**Problem**
Check each line of the entries. Copy the ones that contain the string "finger".

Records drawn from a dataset
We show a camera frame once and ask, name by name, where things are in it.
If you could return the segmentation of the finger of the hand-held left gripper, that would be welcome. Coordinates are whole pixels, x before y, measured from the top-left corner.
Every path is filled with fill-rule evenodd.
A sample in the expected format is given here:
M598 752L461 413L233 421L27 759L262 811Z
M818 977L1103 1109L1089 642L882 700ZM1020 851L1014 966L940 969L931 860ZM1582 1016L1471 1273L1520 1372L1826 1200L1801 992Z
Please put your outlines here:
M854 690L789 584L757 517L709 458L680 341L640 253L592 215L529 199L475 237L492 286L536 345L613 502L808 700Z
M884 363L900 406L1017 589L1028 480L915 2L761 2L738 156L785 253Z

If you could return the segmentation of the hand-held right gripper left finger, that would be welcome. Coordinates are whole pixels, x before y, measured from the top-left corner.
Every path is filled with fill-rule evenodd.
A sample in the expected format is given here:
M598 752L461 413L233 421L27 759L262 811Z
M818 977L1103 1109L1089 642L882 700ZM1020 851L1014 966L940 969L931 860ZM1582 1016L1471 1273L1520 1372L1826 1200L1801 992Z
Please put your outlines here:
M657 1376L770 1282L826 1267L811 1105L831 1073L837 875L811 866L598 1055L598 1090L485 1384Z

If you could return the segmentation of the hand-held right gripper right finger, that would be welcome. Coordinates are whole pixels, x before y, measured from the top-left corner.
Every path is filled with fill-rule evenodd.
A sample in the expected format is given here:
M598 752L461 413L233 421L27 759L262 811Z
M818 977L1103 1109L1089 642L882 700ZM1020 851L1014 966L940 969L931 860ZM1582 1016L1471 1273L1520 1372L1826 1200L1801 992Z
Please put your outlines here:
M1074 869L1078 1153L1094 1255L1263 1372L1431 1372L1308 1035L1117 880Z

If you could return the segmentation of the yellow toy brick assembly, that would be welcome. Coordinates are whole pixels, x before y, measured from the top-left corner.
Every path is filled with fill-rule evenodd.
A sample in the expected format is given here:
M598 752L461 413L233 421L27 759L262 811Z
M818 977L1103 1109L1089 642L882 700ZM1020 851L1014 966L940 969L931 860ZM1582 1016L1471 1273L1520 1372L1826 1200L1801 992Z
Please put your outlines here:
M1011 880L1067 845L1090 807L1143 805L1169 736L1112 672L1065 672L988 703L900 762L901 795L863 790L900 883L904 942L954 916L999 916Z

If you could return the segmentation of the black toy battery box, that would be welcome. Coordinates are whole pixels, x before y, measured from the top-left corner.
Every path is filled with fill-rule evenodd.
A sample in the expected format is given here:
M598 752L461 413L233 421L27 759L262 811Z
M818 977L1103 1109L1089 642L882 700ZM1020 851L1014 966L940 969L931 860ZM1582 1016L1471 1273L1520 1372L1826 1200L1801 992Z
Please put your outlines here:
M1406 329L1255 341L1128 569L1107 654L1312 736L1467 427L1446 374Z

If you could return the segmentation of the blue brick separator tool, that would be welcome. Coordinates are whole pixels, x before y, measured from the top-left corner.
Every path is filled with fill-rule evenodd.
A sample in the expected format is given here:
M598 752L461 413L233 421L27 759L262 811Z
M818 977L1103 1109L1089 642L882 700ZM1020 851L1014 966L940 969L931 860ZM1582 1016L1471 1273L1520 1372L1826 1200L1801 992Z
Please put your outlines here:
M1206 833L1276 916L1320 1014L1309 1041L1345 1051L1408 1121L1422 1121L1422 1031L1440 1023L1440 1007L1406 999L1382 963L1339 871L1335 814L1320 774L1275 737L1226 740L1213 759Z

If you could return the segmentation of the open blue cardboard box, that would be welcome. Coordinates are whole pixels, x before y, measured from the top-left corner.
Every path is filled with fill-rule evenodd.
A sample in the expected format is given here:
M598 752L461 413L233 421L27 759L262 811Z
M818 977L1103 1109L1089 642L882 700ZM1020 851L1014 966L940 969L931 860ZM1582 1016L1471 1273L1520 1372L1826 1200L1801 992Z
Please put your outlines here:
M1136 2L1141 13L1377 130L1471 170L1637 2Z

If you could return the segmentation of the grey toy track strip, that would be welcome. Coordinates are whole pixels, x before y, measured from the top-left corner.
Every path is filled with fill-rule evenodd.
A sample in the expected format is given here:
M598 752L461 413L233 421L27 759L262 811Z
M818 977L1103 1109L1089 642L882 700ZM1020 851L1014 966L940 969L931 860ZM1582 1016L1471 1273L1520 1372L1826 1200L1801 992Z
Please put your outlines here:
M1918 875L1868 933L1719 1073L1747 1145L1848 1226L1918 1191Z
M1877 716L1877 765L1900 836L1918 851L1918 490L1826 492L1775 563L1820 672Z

**Answer for this exercise**
If you could return the segmentation of the finger of the hand-held left gripper, that would be welcome. Coordinates are whole pixels, x before y, measured from the top-left corner.
If you could return the segmentation of the hand-held right gripper left finger, that would be welcome. Coordinates are whole pixels, x before y, measured from the top-left corner.
If you could return the segmentation of the hand-held right gripper right finger, that would be welcome. Coordinates are whole pixels, x before y, measured from the top-left corner.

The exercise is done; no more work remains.